Trois personnes soupçonnées de faire partie du groupe "AZF" ont été interpellées par la sous-direction antiterroriste de la police judiciaire. En février 2004, un engin explosif avait été découvert à Folles, en Haute-Vienne, sous le ballast de la ligne ferroviaire Paris-Toulouse. 

En février 2004, la bombe aurait été retrouvée à mi-chemin entre le viaduc de Rocherolles et la gare désaffectée de Bersac-sur-Rivalier, selon des témoignages
En février 2004, la bombe aurait été retrouvée à mi-chemin entre le viaduc de Rocherolles et la gare désaffectée de Bersac-sur-Rivalier, selon des témoignages © MAXPPP/Anthony Belgarde/La Nouvelle République/4 mars 2004
Deux hommes de 71 ans et de 65 ans et une femme de 56 ans ont été interpellés mardi 26 juin au matin dans l'Yonne, le Loiret et la Seine-et-Marne. Des arrestations qui relancent un dossier de 15 ans


Seule bombe retrouvée : en Haute-Vienne


En 2003 et 2004, un mystérieux groupe nommé AZF menace de faire exploser des bombes sur le réseau ferroviaire français et demande une rançon de 4 millions de dollars et un million d'euros. 

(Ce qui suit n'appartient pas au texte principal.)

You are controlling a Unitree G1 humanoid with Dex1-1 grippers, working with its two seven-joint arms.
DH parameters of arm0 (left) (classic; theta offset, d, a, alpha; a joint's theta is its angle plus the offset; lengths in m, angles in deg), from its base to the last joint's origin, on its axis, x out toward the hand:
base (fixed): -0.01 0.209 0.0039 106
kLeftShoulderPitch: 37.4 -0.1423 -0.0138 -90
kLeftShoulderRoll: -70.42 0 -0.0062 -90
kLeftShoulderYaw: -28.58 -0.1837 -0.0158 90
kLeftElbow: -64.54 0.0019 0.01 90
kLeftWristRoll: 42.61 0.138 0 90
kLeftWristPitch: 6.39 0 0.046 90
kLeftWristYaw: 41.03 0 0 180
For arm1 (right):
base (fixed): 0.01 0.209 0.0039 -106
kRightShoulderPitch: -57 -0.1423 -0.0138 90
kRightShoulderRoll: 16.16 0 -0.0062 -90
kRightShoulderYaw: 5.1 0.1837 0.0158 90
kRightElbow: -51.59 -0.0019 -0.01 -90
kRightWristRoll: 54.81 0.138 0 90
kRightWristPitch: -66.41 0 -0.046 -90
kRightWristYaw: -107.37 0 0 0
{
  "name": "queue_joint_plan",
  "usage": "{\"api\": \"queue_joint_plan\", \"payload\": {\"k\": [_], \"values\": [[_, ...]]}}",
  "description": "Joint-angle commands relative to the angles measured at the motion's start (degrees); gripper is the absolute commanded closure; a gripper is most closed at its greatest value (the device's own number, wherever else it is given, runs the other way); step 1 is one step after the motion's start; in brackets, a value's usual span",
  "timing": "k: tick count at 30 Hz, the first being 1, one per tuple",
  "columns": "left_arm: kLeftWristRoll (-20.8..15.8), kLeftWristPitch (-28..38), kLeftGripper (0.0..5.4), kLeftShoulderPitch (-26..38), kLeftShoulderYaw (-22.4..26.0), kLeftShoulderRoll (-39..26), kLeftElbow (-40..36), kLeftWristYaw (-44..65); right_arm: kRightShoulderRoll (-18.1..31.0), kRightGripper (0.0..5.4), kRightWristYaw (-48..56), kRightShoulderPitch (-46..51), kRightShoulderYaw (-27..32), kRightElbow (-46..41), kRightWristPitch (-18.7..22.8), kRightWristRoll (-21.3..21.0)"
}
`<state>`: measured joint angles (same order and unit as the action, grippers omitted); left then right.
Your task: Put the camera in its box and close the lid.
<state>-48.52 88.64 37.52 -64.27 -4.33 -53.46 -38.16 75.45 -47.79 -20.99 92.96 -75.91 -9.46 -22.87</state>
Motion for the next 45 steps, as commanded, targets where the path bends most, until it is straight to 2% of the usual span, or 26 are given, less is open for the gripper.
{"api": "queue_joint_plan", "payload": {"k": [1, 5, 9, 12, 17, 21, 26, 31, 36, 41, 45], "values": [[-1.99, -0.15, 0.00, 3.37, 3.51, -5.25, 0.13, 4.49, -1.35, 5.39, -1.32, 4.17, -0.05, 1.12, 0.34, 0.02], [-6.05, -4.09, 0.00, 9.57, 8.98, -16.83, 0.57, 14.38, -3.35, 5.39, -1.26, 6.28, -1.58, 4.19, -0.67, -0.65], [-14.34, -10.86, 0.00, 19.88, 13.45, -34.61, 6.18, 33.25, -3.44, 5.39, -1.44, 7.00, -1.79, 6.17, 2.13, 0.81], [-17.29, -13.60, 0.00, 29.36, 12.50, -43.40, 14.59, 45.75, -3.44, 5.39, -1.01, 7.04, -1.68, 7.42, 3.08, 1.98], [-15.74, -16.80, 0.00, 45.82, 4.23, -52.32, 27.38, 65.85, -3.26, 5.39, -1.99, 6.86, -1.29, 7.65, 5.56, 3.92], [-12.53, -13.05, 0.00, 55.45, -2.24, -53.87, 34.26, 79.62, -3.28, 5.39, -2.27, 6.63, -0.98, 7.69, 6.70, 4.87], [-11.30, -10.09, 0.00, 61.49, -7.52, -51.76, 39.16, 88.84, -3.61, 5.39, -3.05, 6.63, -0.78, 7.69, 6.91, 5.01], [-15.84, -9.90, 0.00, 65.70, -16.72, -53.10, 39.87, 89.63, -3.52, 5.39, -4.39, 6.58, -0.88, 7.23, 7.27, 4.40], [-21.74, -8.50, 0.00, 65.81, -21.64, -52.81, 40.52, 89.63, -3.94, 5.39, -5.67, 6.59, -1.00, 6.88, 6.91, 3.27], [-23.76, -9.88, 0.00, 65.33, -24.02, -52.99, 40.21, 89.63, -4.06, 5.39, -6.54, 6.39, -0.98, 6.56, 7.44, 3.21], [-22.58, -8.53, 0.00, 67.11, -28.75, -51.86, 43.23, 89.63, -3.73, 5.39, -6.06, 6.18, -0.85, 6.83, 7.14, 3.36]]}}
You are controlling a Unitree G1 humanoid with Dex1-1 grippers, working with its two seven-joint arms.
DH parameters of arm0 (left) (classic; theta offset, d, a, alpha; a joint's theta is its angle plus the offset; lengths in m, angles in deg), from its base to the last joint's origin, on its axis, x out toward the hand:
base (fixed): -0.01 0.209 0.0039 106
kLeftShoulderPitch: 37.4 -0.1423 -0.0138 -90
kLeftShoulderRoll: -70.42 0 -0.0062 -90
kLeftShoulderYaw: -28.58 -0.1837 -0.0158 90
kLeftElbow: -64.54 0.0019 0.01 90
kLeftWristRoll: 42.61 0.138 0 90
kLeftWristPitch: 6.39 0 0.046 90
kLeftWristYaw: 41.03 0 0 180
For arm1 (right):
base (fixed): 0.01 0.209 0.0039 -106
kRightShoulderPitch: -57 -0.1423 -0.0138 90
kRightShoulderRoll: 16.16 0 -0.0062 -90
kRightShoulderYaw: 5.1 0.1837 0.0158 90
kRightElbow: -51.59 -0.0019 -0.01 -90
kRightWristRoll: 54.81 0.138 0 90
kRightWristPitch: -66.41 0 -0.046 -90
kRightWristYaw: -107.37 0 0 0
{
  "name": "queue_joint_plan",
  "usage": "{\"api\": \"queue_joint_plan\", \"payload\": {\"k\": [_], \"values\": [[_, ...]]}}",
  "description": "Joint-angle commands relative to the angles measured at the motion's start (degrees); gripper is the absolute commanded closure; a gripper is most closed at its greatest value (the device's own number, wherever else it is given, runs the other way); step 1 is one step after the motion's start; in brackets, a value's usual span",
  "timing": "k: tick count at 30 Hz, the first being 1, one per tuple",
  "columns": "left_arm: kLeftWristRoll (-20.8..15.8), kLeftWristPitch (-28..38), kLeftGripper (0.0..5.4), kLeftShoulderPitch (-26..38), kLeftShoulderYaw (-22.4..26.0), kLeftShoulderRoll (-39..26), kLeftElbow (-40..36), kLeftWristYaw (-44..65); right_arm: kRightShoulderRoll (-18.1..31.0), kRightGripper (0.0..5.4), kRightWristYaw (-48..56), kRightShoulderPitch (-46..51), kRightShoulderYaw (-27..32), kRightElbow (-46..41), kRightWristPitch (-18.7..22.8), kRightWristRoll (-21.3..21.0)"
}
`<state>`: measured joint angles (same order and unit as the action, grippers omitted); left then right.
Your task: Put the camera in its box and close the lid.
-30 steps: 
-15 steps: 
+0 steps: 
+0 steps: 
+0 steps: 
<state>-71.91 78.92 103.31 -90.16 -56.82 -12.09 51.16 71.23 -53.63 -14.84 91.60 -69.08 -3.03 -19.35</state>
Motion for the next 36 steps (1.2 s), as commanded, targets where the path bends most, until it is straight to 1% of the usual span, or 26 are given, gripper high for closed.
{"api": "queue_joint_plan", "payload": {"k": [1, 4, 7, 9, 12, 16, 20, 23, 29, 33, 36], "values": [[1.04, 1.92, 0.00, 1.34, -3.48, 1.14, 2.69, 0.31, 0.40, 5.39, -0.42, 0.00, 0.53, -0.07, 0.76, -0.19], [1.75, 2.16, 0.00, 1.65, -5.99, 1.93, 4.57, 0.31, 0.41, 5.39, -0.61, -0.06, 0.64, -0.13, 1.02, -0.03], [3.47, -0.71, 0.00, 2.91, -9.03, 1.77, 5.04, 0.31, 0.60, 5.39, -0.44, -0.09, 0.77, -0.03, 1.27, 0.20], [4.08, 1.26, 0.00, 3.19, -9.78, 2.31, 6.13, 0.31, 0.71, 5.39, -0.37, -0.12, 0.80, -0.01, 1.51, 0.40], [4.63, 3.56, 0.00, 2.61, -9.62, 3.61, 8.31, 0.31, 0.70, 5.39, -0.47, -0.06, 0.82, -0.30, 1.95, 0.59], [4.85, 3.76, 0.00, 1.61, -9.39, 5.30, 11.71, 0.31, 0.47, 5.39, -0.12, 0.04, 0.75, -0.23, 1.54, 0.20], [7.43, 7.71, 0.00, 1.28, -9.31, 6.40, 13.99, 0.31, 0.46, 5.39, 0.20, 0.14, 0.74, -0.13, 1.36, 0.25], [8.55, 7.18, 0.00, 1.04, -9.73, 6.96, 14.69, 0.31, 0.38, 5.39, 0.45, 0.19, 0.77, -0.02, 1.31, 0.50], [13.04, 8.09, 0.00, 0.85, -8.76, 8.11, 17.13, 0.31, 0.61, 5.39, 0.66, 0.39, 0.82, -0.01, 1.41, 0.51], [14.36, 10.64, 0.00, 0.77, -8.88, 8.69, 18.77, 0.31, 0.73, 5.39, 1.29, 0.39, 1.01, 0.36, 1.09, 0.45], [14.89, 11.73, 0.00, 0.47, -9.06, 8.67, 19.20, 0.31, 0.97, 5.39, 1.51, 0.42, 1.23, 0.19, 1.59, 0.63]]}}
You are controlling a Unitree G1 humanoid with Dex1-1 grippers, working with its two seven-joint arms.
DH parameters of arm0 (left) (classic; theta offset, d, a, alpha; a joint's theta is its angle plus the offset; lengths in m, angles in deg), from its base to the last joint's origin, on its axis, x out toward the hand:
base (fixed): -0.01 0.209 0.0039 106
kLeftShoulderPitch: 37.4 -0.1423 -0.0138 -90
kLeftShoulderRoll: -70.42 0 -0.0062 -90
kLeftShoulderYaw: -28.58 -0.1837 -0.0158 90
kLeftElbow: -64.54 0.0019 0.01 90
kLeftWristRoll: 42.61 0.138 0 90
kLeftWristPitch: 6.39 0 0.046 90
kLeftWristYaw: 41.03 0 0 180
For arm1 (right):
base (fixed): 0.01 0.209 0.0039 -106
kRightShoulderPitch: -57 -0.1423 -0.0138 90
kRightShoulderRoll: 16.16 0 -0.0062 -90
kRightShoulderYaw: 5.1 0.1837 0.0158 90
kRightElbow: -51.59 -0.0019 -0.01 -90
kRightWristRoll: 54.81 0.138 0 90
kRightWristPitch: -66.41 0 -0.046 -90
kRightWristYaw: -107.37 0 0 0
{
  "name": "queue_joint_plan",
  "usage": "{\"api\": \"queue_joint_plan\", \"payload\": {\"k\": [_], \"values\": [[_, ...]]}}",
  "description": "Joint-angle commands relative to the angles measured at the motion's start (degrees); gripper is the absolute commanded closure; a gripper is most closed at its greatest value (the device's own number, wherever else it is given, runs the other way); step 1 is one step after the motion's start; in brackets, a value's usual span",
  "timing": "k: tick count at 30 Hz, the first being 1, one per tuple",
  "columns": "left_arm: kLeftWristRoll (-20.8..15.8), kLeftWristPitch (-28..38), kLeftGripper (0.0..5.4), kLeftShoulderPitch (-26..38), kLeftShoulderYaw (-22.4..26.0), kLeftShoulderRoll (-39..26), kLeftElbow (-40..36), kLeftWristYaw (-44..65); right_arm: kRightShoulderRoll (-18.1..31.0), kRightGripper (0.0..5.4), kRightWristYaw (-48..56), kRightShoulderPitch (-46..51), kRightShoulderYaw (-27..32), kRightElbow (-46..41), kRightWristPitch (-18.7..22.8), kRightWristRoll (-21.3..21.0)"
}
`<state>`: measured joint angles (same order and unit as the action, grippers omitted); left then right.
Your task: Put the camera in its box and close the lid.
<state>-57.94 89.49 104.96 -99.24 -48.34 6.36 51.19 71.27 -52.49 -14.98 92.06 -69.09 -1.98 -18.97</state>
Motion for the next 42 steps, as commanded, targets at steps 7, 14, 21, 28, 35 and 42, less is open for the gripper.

En février 2004, sur les indications du groupe, les autorités découvrent un engin explosif sous le ballast de la ligne Paris-Toulouse, à Folles, en Haute-Vienne. 32 500 kilomètres de voies ferrées sont alors inspectées par 10 000 cheminots, mais les recherches ne donnent rien. 


L'affaire a défrayé la chronique


A l'époque, l'affaire avait été marquée par la correspondance via les petites annonces du quotidien Libération entre le groupe AZF "mon gros loup" et la police "Suzy" pour organiser la remise de rançon, qui a échoué. 

Le 25 mars 2004, le groupe avait annoncé la suspension de ses actions. 
 

 

Rebondissement


14 ans après, l'enquête aurait rebondi après des "signalements". Les auditions dans un dossier à caractère terroriste peuvent durer jusqu'à 96 heures. On sait pour le moment que les trois individus se sont connus car ils travaillaient dans la même entreprise.

Ces arrestations ont eu lieu sur commission rogatoire d'un juge d'instruction en charge d'une information judiciaire ouverte à Paris le 18 février 2004 des chefs d'association de malfaiteurs terroristes, menaces de destruction et infraction à la législation sur les explosifs en relation avec une entreprise terroriste.